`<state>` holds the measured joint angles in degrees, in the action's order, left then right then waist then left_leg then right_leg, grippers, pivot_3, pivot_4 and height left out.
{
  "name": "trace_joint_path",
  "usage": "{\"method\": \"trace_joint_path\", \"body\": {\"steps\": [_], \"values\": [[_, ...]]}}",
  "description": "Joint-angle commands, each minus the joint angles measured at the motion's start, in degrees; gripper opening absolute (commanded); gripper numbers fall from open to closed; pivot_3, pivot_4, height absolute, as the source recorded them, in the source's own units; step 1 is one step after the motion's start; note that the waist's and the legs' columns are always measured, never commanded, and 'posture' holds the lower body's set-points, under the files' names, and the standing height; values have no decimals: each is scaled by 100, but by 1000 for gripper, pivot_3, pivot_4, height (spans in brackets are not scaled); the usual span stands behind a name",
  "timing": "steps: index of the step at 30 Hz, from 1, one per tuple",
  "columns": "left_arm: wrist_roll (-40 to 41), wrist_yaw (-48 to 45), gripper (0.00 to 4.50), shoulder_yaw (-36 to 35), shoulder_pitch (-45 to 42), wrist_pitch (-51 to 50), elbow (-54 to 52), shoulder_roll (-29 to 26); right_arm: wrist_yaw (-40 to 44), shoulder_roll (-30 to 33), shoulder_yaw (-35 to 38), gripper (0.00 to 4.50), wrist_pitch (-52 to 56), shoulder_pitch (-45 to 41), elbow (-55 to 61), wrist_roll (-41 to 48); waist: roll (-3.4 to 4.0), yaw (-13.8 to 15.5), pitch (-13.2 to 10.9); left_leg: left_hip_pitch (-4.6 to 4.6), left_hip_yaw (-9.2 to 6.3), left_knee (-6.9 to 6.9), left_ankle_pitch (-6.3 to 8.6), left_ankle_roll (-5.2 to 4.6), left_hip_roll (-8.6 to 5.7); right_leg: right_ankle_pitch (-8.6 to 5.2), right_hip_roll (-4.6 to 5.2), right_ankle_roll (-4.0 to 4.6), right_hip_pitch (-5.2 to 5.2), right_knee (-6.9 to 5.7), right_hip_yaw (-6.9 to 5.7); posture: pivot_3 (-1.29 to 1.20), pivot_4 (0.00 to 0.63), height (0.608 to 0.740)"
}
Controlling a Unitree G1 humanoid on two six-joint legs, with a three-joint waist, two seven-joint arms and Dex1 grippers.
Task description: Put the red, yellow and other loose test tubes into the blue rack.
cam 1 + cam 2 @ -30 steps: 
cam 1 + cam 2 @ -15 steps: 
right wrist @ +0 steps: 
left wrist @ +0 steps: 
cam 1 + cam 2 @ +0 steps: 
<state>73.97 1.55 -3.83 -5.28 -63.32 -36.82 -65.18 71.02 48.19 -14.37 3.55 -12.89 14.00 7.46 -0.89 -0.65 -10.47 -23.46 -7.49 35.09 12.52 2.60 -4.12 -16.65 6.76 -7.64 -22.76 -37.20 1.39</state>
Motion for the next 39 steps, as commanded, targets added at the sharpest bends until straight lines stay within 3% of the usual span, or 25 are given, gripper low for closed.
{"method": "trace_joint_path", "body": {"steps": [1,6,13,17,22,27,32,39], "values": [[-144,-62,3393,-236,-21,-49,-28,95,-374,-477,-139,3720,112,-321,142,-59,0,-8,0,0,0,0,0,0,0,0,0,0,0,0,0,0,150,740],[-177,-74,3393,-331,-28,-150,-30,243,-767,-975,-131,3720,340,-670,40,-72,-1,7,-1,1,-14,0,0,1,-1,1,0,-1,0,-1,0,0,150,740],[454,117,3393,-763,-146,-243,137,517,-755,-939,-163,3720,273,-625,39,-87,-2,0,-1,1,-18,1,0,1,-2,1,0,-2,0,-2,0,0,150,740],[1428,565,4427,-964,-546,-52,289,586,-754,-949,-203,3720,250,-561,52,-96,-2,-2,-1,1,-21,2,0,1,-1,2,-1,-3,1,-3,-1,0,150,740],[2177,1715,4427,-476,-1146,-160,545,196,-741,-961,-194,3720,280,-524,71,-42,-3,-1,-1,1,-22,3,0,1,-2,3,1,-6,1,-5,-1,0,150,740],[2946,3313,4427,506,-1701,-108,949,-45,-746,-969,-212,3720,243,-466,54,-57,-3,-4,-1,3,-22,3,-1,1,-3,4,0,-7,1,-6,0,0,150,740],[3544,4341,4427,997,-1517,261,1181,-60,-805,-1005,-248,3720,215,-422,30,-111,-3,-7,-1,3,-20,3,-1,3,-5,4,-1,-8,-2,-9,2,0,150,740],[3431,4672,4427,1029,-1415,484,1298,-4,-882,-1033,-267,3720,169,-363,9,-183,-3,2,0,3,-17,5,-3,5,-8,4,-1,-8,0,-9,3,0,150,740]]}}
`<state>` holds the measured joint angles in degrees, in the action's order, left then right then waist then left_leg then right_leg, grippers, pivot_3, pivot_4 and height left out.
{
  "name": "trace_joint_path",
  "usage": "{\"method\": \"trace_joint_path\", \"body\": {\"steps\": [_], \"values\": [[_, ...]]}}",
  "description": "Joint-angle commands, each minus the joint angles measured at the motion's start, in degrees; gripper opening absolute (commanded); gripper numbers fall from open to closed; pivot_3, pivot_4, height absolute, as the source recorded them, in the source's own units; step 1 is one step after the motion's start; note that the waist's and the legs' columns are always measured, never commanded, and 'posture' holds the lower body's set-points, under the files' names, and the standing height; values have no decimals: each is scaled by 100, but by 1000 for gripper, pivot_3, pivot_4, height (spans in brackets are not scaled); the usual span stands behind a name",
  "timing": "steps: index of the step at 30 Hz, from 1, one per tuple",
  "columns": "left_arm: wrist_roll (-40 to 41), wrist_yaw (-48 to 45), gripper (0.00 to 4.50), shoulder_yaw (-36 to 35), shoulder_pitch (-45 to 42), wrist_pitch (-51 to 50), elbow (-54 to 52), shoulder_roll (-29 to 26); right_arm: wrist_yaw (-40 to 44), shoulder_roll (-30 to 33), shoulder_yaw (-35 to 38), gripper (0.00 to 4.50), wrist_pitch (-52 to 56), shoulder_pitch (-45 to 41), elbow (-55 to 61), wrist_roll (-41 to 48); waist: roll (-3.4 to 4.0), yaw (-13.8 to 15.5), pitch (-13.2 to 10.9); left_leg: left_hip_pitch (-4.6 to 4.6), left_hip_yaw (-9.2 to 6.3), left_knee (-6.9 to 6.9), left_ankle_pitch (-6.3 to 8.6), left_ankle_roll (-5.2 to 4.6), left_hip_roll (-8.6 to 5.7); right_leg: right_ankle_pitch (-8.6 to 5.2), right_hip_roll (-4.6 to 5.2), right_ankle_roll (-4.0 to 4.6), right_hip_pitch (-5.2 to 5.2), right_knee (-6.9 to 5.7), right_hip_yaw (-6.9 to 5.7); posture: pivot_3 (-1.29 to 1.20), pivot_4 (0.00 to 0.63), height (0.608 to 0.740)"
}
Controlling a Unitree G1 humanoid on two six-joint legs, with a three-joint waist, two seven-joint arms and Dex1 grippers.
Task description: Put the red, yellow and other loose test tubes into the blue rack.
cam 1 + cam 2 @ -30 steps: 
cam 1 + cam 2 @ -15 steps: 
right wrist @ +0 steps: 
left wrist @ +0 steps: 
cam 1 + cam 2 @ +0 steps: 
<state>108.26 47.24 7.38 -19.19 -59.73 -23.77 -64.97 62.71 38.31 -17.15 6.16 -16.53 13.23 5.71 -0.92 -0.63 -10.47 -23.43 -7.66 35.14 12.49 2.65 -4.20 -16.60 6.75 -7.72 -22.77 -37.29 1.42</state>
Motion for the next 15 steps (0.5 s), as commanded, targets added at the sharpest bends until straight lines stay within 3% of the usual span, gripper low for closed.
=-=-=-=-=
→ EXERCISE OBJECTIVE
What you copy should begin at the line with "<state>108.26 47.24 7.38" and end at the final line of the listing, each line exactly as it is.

→ RESPONSE AREA
<state>108.26 47.24 7.38 -19.19 -59.73 -23.77 -64.97 62.71 38.31 -17.15 6.16 -16.53 13.23 5.71 -0.92 -0.63 -10.47 -23.43 -7.66 35.14 12.49 2.65 -4.20 -16.60 6.75 -7.72 -22.77 -37.29 1.42</state>
Motion for the next 15 steps (0.5 s), as commanded, targets added at the sharpest bends until straight lines stay within 3% of the usual span, gripper low for closed.

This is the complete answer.